◆ ACTIVITY ◆
Starting with the line containing "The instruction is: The" and going on through the line containing "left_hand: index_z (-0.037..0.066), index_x", return the lines of the data below exactly, and only those.

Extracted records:
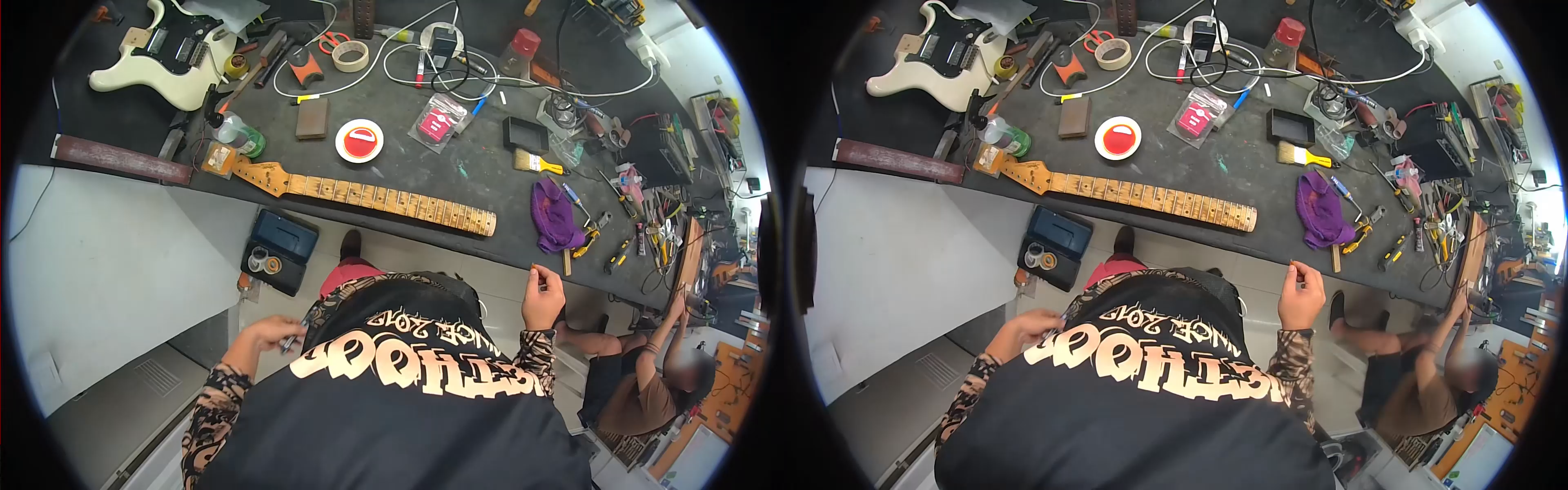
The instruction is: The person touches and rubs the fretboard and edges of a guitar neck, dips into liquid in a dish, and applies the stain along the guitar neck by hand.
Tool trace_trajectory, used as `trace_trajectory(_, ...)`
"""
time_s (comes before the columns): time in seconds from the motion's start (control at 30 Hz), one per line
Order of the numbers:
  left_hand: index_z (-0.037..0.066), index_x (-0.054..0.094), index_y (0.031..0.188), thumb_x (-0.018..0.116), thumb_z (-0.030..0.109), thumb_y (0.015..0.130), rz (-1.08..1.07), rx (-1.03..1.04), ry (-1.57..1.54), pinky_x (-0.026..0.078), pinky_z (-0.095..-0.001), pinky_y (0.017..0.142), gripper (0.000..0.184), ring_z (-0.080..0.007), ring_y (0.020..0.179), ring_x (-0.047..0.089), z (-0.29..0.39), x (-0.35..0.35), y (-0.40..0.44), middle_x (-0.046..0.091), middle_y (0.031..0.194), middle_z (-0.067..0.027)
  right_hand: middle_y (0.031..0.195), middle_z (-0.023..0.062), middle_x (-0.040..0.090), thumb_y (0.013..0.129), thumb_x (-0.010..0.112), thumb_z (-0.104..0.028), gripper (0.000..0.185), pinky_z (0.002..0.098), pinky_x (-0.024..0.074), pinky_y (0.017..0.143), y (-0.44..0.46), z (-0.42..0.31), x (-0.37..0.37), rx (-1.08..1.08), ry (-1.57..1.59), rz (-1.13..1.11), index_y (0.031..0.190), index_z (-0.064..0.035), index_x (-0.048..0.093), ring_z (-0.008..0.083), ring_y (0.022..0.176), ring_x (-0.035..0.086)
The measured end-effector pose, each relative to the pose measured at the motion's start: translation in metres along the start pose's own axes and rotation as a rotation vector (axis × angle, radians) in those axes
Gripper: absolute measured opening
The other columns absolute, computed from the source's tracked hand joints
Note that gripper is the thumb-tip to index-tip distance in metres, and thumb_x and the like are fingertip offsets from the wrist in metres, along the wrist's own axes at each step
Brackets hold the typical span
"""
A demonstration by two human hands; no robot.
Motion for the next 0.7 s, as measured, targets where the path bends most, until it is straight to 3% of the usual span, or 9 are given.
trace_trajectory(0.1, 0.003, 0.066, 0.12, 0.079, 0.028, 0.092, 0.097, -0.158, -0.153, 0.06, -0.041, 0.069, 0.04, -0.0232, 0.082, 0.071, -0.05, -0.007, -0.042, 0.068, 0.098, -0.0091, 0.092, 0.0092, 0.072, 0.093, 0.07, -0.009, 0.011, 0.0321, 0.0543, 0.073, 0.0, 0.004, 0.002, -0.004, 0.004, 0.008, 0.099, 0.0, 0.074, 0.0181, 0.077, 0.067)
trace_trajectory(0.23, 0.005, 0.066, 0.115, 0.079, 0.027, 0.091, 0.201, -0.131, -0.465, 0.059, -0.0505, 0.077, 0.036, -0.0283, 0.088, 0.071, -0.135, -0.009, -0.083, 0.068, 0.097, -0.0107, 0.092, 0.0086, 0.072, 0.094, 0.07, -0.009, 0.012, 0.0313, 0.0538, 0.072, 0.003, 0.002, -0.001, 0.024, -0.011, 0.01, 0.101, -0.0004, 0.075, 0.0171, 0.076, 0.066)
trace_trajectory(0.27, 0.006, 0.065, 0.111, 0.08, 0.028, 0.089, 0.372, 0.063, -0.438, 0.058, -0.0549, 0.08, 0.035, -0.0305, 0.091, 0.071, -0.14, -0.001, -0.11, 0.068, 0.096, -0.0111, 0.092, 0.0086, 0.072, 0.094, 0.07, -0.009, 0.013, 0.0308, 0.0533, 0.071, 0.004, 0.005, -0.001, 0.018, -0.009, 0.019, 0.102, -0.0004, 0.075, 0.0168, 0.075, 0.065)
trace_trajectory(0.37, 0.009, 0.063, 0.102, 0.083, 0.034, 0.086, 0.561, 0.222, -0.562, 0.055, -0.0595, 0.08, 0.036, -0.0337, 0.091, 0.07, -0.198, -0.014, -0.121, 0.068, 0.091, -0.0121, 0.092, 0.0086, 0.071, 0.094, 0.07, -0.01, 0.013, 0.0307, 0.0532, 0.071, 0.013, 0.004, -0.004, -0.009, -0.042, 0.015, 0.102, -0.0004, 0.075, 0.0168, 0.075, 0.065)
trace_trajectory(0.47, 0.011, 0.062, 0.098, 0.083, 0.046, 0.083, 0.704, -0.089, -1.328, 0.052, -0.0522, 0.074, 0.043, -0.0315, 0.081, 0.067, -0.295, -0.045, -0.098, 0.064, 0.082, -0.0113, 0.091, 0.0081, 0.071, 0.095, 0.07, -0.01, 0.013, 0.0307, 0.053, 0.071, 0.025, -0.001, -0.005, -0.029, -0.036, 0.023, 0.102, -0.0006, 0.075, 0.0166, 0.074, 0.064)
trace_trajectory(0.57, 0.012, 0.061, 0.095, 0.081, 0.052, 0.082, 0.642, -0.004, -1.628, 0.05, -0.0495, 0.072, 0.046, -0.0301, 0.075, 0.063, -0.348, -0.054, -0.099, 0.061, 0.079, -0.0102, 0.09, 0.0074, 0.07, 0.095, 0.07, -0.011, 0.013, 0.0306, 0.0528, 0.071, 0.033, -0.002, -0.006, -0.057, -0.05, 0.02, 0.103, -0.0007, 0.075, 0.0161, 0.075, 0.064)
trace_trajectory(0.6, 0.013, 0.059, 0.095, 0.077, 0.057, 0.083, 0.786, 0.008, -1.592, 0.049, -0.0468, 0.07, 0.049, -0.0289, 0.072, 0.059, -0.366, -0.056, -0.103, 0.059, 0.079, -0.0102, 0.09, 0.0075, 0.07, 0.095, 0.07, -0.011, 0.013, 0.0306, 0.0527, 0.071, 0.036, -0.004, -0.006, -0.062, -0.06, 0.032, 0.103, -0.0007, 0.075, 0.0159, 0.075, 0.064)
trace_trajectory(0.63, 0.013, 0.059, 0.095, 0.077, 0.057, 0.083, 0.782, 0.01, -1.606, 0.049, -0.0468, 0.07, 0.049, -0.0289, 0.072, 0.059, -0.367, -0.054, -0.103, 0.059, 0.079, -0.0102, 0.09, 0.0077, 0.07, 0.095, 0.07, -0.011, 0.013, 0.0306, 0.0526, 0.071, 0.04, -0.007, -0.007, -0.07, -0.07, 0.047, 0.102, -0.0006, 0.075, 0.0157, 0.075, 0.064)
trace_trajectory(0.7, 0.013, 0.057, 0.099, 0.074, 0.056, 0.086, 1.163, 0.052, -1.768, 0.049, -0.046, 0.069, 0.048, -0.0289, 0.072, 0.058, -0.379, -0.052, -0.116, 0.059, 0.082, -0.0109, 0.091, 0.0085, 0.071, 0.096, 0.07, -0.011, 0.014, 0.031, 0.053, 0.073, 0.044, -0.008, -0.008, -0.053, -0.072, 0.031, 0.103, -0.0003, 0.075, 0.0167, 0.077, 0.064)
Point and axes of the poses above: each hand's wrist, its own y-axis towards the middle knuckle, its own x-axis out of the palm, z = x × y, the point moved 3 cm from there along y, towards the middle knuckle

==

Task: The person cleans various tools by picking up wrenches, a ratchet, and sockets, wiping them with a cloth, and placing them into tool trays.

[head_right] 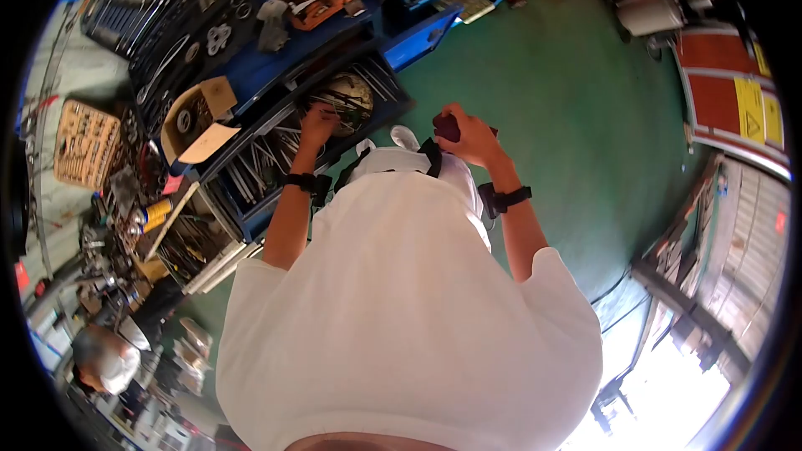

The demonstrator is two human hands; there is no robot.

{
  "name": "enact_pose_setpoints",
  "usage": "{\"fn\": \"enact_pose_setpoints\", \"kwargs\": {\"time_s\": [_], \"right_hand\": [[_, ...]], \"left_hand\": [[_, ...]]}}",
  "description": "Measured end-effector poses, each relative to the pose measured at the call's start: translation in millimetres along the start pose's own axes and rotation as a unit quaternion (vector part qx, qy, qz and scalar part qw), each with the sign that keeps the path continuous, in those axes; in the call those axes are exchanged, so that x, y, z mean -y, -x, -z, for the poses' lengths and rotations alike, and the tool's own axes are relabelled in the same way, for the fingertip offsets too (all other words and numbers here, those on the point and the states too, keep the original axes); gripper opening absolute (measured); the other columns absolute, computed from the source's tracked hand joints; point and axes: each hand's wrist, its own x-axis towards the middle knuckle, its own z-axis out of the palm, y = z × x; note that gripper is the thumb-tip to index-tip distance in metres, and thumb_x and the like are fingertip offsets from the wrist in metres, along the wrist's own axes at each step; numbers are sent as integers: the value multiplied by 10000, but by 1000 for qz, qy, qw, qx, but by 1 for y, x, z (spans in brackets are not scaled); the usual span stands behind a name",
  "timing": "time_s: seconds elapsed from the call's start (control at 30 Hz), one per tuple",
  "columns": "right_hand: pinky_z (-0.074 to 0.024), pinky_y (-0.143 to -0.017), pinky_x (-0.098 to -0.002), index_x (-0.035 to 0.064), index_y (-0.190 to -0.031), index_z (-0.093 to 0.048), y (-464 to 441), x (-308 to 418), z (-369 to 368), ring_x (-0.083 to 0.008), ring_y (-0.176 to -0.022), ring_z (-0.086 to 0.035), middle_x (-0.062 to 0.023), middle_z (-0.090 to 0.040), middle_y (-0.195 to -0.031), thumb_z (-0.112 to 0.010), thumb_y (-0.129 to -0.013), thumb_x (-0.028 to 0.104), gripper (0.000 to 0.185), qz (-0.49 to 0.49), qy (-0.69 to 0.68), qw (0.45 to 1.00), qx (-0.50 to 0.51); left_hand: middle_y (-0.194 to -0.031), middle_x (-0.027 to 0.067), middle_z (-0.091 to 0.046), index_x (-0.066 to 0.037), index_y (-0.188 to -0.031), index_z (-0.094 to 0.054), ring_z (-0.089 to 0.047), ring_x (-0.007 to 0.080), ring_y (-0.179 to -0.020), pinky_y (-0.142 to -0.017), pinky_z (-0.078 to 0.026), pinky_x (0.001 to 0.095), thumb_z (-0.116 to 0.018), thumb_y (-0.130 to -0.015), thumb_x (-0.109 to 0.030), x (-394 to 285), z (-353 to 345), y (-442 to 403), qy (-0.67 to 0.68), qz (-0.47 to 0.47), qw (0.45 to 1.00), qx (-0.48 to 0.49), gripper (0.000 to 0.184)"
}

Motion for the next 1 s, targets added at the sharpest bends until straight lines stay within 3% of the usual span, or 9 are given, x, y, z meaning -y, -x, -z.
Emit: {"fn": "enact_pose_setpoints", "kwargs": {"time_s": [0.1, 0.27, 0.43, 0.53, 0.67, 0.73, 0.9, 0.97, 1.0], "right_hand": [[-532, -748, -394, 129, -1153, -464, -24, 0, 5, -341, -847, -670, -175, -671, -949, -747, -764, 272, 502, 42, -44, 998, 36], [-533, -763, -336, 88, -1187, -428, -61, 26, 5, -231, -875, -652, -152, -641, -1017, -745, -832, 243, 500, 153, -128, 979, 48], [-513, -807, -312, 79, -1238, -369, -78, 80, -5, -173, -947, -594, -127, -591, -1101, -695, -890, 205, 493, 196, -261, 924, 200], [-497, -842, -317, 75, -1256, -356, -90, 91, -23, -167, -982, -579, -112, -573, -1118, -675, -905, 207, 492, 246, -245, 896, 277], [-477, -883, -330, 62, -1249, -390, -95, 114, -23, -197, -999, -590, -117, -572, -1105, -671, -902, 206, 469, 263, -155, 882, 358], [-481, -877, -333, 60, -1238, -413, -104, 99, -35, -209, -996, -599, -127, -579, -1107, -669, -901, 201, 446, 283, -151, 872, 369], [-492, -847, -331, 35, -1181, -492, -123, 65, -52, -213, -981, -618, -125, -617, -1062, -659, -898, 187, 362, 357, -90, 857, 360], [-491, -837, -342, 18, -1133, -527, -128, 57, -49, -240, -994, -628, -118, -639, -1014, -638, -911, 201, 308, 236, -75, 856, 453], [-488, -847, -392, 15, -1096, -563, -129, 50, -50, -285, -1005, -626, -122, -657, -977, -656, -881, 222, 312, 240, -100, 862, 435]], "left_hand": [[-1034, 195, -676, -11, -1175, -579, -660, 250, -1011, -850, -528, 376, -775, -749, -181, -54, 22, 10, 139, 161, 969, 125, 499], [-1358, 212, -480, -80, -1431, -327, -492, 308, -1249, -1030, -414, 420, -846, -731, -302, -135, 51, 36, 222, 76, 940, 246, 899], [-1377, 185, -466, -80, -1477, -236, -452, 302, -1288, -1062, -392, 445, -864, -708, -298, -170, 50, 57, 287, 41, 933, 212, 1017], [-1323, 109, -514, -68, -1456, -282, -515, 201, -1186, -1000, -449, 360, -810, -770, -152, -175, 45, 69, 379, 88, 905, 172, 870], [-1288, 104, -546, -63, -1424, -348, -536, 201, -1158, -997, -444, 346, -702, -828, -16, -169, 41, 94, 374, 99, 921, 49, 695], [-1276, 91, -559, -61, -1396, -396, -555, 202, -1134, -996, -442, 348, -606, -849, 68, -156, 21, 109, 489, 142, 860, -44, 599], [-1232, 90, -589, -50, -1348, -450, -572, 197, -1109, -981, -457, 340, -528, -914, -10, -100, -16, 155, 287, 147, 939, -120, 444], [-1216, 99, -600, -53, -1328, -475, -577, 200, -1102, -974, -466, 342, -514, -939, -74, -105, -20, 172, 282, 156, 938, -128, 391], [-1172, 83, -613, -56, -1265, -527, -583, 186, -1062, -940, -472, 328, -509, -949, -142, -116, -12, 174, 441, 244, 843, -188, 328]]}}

◆ ANSWER TO THIS TASK ◆
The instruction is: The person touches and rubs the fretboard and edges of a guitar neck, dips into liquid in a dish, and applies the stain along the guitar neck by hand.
Tool trace_trajectory, used as `trace_trajectory(_, ...)`
"""
time_s (comes before the columns): time in seconds from the motion's start (control at 30 Hz), one per line
Order of the numbers:
  left_hand: index_z (-0.037..0.066), index_x (-0.054..0.094), index_y (0.031..0.188), thumb_x (-0.018..0.116), thumb_z (-0.030..0.109), thumb_y (0.015..0.130), rz (-1.08..1.07), rx (-1.03..1.04), ry (-1.57..1.54), pinky_x (-0.026..0.078), pinky_z (-0.095..-0.001), pinky_y (0.017..0.142), gripper (0.000..0.184), ring_z (-0.080..0.007), ring_y (0.020..0.179), ring_x (-0.047..0.089), z (-0.29..0.39), x (-0.35..0.35), y (-0.40..0.44), middle_x (-0.046..0.091), middle_y (0.031..0.194), middle_z (-0.067..0.027)

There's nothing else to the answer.